We identified no optical counterpart within the center of Swift-XRT
tile #20753  (Evans et al. GCN #21034), out to a radius of ~13 arcmin,
at the following 3-sigma limits:

R > 21.2 mag
I > 20.8 mag

These magnitude are calibrated against nearby USNO-B1 sources,
and are not corrected for Galactic Extinction."




Antonino Cucchiara, PhD
Assistant Professor
Physics and Astronomy
University of the Virgin Islands

Phone: 340-693-1688
College of Science and Mathematics
#2 Brewers Bay road
St. Thomas, USVI 00802

GCN Circular 21074

Subject
Swift XRT observations of GRB 170424A
Date
2017-05-06T16:23:20Z (8 years ago)
From
Boris Sbarufatti at INAF-OAB/IASFPA <boris.sbarufatti@brera.inaf.it>
B. Sbarufatti (INAF-OAB/PSU), P. A. Evans (U. Leicester) report on behalf of the Swift XRT team.

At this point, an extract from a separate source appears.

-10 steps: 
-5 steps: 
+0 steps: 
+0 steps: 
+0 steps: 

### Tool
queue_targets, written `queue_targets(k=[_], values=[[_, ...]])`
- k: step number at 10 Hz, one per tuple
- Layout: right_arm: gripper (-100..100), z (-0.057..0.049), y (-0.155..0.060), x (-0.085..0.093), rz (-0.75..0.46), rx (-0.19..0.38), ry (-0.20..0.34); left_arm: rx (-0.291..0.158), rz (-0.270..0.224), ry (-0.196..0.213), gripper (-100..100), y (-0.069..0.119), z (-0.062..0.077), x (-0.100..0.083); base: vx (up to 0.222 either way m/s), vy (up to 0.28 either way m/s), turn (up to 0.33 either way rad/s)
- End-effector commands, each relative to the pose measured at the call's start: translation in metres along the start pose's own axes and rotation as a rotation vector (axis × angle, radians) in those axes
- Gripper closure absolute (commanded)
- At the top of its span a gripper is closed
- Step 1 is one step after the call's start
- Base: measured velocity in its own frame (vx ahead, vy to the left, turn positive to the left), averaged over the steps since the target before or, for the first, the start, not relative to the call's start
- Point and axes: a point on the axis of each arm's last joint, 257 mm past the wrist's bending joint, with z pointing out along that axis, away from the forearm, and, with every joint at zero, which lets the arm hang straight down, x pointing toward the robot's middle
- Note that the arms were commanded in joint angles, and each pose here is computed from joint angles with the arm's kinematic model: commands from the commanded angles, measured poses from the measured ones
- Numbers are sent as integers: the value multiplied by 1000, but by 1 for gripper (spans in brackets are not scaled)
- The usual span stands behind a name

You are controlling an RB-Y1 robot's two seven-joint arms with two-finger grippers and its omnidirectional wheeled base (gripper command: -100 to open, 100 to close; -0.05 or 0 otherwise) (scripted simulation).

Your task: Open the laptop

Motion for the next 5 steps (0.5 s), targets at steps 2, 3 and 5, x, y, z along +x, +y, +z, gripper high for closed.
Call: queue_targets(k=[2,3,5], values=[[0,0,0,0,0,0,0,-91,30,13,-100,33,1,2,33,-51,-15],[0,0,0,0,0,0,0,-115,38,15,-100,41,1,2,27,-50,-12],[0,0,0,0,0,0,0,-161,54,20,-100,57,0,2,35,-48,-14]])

We report on Swift XRT observations of the field of the Fermi-LAT discovered GRB 170424A (N. Omodei et al. 2017, GCN 21032).
Swift performed an initial tiled observation of the LAT error circle (27 arcmin) using a 7-tile pattern (7-tile pattern 100% coverage radius: 24 arcmins, maximal coverage radius: 33 arcmins), 700 s of exposure/tile, on April 25th (P. A. Evans 2017, GCN 21034). 

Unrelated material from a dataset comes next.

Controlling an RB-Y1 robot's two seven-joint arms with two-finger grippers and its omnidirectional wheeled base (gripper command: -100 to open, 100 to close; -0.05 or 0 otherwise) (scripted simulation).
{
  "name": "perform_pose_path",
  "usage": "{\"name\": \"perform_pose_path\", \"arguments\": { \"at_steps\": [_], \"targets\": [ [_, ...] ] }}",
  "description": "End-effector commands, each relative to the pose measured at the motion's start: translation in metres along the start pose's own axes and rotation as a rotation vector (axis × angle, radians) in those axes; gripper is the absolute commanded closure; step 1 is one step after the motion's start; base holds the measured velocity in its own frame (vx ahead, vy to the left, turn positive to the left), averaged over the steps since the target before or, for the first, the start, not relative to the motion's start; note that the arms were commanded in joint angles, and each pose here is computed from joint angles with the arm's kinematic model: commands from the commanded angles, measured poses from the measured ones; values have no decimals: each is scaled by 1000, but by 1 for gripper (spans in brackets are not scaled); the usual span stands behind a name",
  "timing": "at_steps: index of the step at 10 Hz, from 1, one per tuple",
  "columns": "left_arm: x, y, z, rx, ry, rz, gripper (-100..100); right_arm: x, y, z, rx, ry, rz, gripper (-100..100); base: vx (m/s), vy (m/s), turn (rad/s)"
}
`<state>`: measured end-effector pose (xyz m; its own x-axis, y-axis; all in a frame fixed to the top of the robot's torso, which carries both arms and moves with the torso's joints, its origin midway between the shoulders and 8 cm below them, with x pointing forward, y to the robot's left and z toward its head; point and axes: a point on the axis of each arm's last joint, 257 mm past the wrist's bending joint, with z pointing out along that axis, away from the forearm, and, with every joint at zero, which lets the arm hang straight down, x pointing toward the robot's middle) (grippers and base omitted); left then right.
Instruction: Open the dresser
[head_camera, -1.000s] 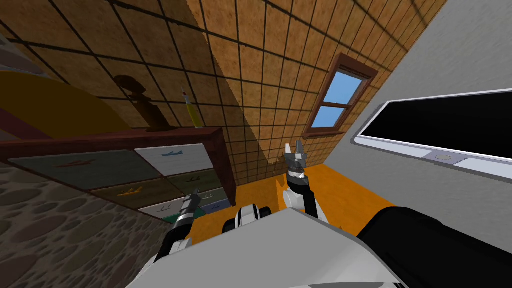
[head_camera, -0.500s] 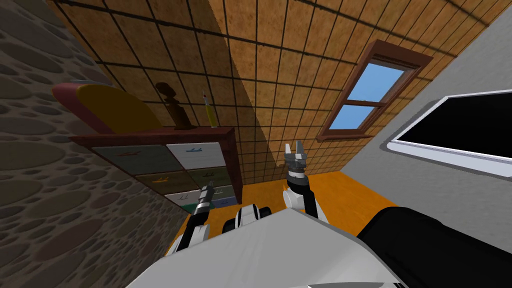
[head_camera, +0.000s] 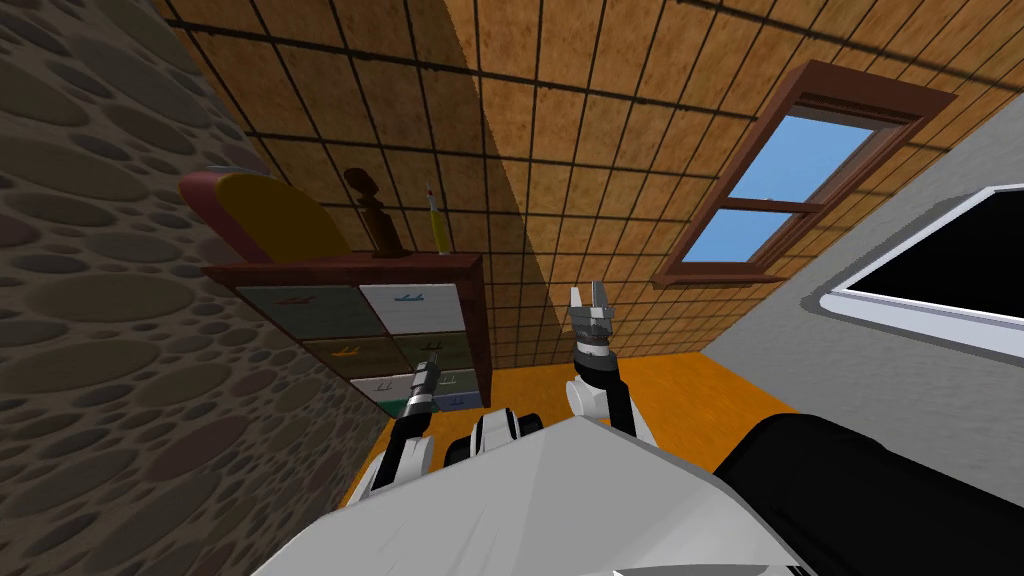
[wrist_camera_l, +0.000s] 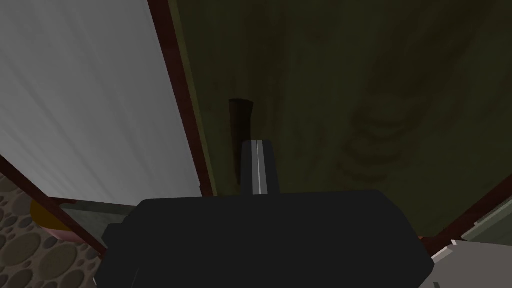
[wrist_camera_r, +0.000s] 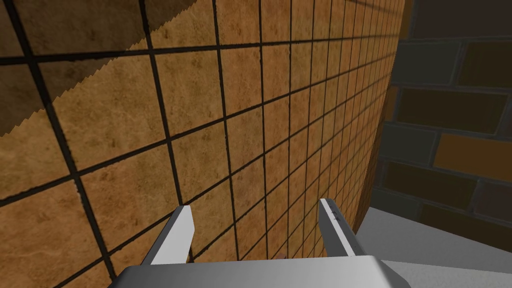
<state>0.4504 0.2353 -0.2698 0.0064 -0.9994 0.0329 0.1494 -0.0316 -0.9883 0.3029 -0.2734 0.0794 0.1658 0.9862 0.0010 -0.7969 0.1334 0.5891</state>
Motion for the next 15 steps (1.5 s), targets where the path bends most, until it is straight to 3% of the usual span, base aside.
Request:
{"name": "perform_pose_path", "arguments": {
  "at_steps": [1,3,7,11,14,15],
  "targets": [
    [-13,-1,0,-4,23,55,-100,0,0,0,0,0,0,0,0,0,0],
    [-21,-4,0,-5,38,92,-100,0,0,0,0,0,0,0,-4,-10,-1],
    [-19,-14,9,-16,43,110,-100,0,0,0,0,0,0,0,-5,-26,-4],
    [1,-15,14,-20,11,33,-100,0,0,0,0,0,0,0,-4,-15,-1],
    [-2,-19,16,-18,15,44,-100,0,0,0,0,0,0,0,33,0,-6],
    [-2,-19,16,-20,14,44,100,0,0,0,0,0,0,0,6,0,1]
  ]
}}
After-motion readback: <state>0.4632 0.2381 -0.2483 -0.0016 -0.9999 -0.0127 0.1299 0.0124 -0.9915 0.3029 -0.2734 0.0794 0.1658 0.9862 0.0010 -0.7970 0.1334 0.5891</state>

Three uncatalogued sources were detected:

Source# RA             Dec          Rate              Exposure time 
2       22h 52m 53.04s -45d10m43.5s 1.5+/-0.5E-2 cps  684s
3       22h 53m 10.51s -45d29m11.5s 1.9+/-0.6E-2 cps  677s
5       22h 52m 09.64s -45d02m43.3s 1.5+/-0.7E-2 cps  684s

On May 3rd and 4th further observations were performed to check for fading of the sources.
Source 2 was still detected without showing any evidence of fading.
Sources 3 and 5 were no more detected, but the 3-sigma upper limits are consistent with the earlier detections, within errors.

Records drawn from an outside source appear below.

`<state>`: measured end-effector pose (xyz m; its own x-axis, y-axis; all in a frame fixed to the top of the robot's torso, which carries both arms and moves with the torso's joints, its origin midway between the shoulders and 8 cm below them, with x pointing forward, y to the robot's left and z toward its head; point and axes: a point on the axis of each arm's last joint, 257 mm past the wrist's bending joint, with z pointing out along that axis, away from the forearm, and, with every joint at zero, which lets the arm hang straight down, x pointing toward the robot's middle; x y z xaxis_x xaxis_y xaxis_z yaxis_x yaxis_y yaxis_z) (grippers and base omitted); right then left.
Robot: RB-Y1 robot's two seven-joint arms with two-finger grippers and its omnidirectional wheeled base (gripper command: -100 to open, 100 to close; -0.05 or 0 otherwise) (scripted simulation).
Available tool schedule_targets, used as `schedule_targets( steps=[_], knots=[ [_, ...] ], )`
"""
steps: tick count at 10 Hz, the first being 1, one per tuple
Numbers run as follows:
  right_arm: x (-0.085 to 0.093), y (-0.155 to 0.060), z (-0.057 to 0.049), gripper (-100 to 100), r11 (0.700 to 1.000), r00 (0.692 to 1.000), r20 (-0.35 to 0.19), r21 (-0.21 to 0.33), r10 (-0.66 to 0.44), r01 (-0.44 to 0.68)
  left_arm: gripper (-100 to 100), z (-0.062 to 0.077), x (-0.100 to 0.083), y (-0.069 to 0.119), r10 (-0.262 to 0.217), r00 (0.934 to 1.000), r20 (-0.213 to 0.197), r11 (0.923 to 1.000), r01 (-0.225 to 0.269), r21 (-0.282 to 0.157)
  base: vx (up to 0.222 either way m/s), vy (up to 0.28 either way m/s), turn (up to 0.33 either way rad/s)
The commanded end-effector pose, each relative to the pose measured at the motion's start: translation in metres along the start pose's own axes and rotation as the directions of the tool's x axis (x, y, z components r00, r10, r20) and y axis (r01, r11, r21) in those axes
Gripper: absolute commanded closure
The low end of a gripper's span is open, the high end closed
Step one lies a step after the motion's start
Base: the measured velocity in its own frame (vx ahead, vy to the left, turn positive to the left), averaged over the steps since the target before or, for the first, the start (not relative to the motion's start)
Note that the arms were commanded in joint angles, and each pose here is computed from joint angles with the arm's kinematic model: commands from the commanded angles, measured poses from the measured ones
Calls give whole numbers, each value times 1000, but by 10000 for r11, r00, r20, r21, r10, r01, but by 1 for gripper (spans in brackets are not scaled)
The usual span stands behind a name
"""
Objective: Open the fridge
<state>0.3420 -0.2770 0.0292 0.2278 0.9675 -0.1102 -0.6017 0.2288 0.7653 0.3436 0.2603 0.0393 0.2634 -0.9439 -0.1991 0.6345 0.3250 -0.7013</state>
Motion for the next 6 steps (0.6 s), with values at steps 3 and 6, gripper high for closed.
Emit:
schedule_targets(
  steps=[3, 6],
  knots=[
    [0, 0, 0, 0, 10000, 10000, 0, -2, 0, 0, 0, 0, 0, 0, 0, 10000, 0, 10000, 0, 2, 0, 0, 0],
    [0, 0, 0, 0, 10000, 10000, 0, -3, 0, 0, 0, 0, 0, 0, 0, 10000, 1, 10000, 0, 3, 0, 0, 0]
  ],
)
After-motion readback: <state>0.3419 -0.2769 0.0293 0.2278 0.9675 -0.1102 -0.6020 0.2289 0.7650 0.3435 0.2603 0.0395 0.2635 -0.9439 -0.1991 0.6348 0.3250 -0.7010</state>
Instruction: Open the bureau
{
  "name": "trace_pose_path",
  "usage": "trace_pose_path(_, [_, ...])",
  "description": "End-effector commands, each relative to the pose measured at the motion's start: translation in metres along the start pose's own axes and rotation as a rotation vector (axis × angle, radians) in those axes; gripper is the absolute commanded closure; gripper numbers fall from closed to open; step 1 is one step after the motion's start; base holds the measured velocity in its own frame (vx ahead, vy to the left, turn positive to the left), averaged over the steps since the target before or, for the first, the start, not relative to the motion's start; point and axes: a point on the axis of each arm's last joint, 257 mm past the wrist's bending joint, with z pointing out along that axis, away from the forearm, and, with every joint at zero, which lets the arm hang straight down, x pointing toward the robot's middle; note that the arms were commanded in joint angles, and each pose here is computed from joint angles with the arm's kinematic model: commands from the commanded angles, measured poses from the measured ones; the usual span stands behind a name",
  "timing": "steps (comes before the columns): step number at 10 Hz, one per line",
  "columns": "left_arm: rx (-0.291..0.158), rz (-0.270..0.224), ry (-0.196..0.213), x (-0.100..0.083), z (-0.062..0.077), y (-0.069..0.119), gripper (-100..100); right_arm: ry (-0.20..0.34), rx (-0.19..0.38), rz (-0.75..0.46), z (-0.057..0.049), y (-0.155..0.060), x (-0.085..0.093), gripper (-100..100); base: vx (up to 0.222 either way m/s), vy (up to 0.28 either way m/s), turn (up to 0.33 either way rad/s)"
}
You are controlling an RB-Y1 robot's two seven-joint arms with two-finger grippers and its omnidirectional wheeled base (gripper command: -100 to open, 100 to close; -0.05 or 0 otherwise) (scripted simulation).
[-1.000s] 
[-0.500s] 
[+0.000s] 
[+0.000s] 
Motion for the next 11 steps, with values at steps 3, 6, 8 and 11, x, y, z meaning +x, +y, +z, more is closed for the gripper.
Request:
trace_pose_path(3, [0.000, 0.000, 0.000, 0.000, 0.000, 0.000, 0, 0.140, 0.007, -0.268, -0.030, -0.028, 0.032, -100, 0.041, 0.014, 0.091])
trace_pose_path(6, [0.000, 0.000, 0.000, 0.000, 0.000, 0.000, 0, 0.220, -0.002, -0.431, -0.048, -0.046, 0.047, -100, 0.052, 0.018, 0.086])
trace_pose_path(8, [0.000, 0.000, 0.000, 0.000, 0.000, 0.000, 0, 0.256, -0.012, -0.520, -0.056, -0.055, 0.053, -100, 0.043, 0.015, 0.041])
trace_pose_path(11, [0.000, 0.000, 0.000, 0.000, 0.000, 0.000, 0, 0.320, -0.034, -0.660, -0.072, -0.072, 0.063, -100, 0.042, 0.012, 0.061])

Source# Rate              Exposure time 
2       1.1+/-0.2E-2 cps  2.8 ks
3       < 1.4E-2  cps     3.1 ks      
5       < 7.1E-3  cps     3.1 ks

We conclude that Source 2 is not the GRB afterglow, while the nature of Sources 3 and 5 remains uncertain.

All the quoted errors are at the 90% confidence level.

This circular is an official product of the Swift-XRT team.